Now, we use Lemma 1 (and Remark 2) to write

$$h_{2j+2}\left(\lambda \right)=e_0{\lambda }^2+e_1{\lambda }^5+\cdots +e_j{\lambda }^{3j+2}+O\left({\lambda }^{3j+5}\right),$$

where $e_0=1$. Hence,

$$1\equiv \left({\displaystyle \frac{1}{{\lambda }^2}}-(C_0\lambda +\cdots +C_{j-1}{\lambda }^{3j-2})+C_k{\lambda }^{3j+1}+O\left({\lambda }^{3j+2}\right)\right)({\lambda }^2+e_1{\lambda }^5+\cdots +e_j{\lambda }^{3j+2}+O\left({\lambda }^{3j+5}\right)).$$

Thus,

$$1\equiv 1+{\lambda }^{-2}\left(\sum _{i=1}^j{e}_i{\lambda }^{3i+2}\right)-C_0\lambda \left(\sum _{i=0}^j{e}_i{\lambda }^{3i+2}\right)+\cdots +C_{j-1}{\lambda }^{3j-2}·{\lambda }^2+O\left({\lambda }^{3j+3}\right)$$

which can be re-written as

$$0\equiv (e_1-1){\lambda }^3+(e_2-C_0{e}_1-C_1){\lambda }^6+\cdots +(e_j-e_{j-1}-C_1{e}_{j-2}-\cdots -C_{j-2}{e}_1+C_{j-1}){\lambda }^{3j}+O\left({\lambda }^{3j+3}\right).$$

We then deduce that $e_1=1=C_1$ and

$$e_t=C_0{e}_{j-1}+C_1{e}_{j-2}+\cdots +C_{j-2}{e}_1-C_{j-1},$$

for all $t\in [1,j]$. By Lemma 3 (ii), we have $e_t=C_t$, for all $t\in [1,j]$, yielding that

$$h_{2j+2}\left(\lambda \right)=C_0{\lambda }^2+C_1{\lambda }^5+\cdots +C_j{\lambda }^{3j+2}+O\left({\lambda }^{3j+5}\right).$$

The proof is then complete. □

4. Conclusions

This paper is devoted to the proof of a conjecture formulated by Mork and Ulness ([16], Conjecture 4.2).

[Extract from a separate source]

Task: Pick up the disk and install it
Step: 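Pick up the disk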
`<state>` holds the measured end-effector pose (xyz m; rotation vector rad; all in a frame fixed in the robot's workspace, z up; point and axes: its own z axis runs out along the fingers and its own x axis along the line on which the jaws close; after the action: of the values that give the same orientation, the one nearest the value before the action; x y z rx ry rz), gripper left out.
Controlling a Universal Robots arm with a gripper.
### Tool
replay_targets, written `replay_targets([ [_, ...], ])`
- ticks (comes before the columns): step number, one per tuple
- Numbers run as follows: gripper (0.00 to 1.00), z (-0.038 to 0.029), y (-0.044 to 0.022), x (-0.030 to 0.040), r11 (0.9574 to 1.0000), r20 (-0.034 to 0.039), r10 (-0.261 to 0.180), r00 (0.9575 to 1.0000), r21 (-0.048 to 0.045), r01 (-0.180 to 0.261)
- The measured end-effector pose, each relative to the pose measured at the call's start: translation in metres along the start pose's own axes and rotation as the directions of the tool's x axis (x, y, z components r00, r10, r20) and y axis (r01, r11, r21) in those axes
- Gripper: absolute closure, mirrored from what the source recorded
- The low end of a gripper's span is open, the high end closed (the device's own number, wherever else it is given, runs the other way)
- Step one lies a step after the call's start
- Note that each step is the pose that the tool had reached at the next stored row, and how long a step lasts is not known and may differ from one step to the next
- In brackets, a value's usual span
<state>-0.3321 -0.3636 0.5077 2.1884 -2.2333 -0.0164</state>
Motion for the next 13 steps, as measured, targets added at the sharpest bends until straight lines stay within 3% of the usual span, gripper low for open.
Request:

Roughly speaking, they computationally observed the relation between the coefficients of $h_n\left(\lambda \right)$ (the n-th iteration of $1/(z^2+\lambda )$ at $z=0$) and the Catalan sequence ${\left(C_k\right)}_k$. Indeed, we prove a quantitative version of their conjecture by showing that the sequence ${\left(h_n\left(\lambda \right)-(\frac{1-{(-1)}^n}{2\lambda }+{(-1)}^n{\sum }_{i=1}^{\lfloor n/2\rfloor }{C}_{i-1}{\lambda }^{3i-1})\right)}_n$ tends to zero (with order ${\left|\lambda \right|}^{3\lfloor n/2\rfloor +2}$) as $n\to \infty$.